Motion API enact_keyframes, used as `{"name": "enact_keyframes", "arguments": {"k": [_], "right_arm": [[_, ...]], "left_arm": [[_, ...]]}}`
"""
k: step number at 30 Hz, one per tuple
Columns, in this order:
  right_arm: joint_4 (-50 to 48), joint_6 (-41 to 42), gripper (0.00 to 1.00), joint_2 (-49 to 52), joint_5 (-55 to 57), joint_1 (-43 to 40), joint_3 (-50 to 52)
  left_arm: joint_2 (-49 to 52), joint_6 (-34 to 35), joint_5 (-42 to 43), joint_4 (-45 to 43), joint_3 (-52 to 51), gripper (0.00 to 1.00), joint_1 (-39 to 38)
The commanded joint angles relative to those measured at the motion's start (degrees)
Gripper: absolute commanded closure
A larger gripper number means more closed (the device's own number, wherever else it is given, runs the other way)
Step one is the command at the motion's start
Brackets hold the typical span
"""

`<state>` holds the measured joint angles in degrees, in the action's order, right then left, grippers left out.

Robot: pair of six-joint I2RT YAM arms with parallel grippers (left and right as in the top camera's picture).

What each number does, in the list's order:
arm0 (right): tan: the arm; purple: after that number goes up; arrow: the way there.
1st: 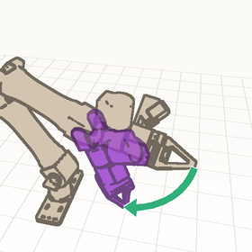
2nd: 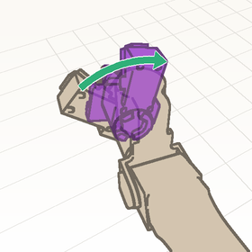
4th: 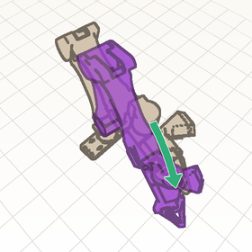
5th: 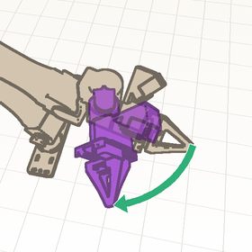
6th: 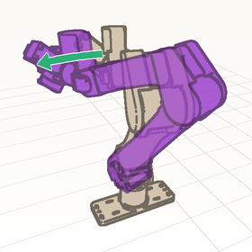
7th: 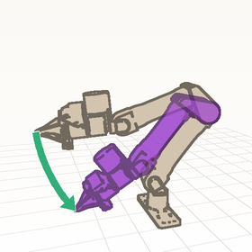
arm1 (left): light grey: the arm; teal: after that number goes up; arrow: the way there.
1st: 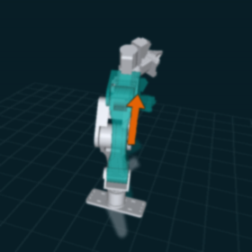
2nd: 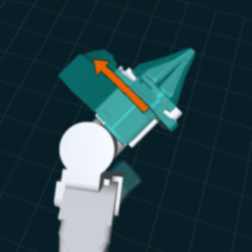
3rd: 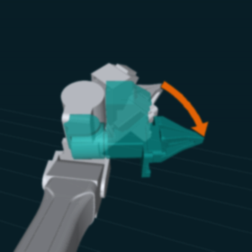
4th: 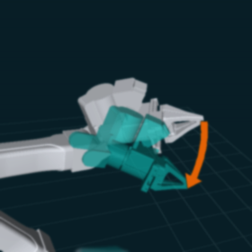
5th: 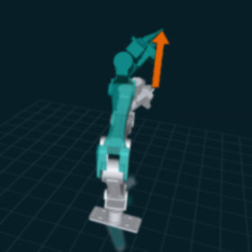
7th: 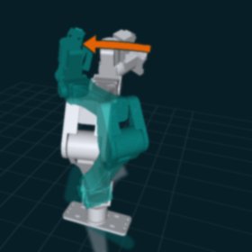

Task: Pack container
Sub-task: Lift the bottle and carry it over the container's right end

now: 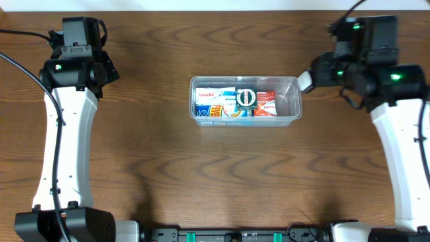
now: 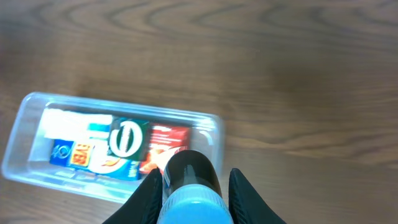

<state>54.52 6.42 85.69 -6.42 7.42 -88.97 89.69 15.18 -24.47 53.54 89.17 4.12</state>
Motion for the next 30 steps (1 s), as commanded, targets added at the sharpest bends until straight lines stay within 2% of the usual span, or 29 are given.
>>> {"name": "enact_keyframes", "arguments": {"k": [1,8,19,30], "right_arm": [[-2.03,3.76,0.93,1.49,0.24,3.08,1.84],[-5.92,7.91,0.93,4.59,3.41,6.88,5.11],[-4.61,11.45,0.93,6.32,19.78,14.05,5.16],[-4.68,15.43,0.89,9.03,24.44,15.74,6.14]], "left_arm": [[-0.20,-0.11,-1.31,0.02,0.42,0.02,0.20],[-0.22,-0.11,-1.33,0.02,0.42,0.02,0.20],[-0.20,-0.09,-1.31,0.02,0.42,0.02,0.20],[-0.22,-0.09,-1.31,0.02,0.42,0.02,0.20]]}}
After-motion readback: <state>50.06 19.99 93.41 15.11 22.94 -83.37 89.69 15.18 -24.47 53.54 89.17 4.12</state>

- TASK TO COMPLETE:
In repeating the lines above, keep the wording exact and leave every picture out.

- OUTPUT OF THE TASK:
Motion API enact_keyframes, used as `{"name": "enact_keyframes", "arguments": {"k": [_], "right_arm": [[_, ...]], "left_arm": [[_, ...]]}}`
"""
k: step number at 30 Hz, one per tuple
Columns, in this order:
  right_arm: joint_4 (-50 to 48), joint_6 (-41 to 42), gripper (0.00 to 1.00), joint_2 (-49 to 52), joint_5 (-55 to 57), joint_1 (-43 to 40), joint_3 (-50 to 52)
  left_arm: joint_2 (-49 to 52), joint_6 (-34 to 35), joint_5 (-42 to 43), joint_4 (-45 to 43), joint_3 (-52 to 51), gripper (0.00 to 1.00), joint_1 (-39 to 38)
The commanded joint angles relative to those measured at the motion's start (degrees)
Gripper: absolute commanded closure
A larger gripper number means more closed (the device's own number, wherever else it is given, runs the other way)
Step one is the command at the motion's start
Brackets hold the typical span
"""

`<state>` holds the measured joint angles in degrees, in the action's order, right then left, grippers left out.

Robot: pair of six-joint I2RT YAM arms with parallel grippers (left and right as in the top camera's picture).

What each number does, in the list's order:
arm0 (right): tan: the arm; purple: after that number goes up; arrow: the way there.
1st: 
2nd: 
4th: 
5th: 
6th: 
7th: 
arm1 (left): light grey: the arm; teal: after that number goes up; arrow: the way there.
1st: 
2nd: 
3rd: 
4th: 
5th: 
7th: 

Task: Pack container
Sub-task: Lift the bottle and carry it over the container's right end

now: 
now: 

<state>54.52 6.42 85.69 -6.42 7.42 -88.97 89.69 15.18 -24.47 53.54 89.17 4.12</state>
Motion for the next 30 steps (1 s), as commanded, targets added at the sharpest bends until straight lines stay within 2% of the usual span, or 29 are given.
>>> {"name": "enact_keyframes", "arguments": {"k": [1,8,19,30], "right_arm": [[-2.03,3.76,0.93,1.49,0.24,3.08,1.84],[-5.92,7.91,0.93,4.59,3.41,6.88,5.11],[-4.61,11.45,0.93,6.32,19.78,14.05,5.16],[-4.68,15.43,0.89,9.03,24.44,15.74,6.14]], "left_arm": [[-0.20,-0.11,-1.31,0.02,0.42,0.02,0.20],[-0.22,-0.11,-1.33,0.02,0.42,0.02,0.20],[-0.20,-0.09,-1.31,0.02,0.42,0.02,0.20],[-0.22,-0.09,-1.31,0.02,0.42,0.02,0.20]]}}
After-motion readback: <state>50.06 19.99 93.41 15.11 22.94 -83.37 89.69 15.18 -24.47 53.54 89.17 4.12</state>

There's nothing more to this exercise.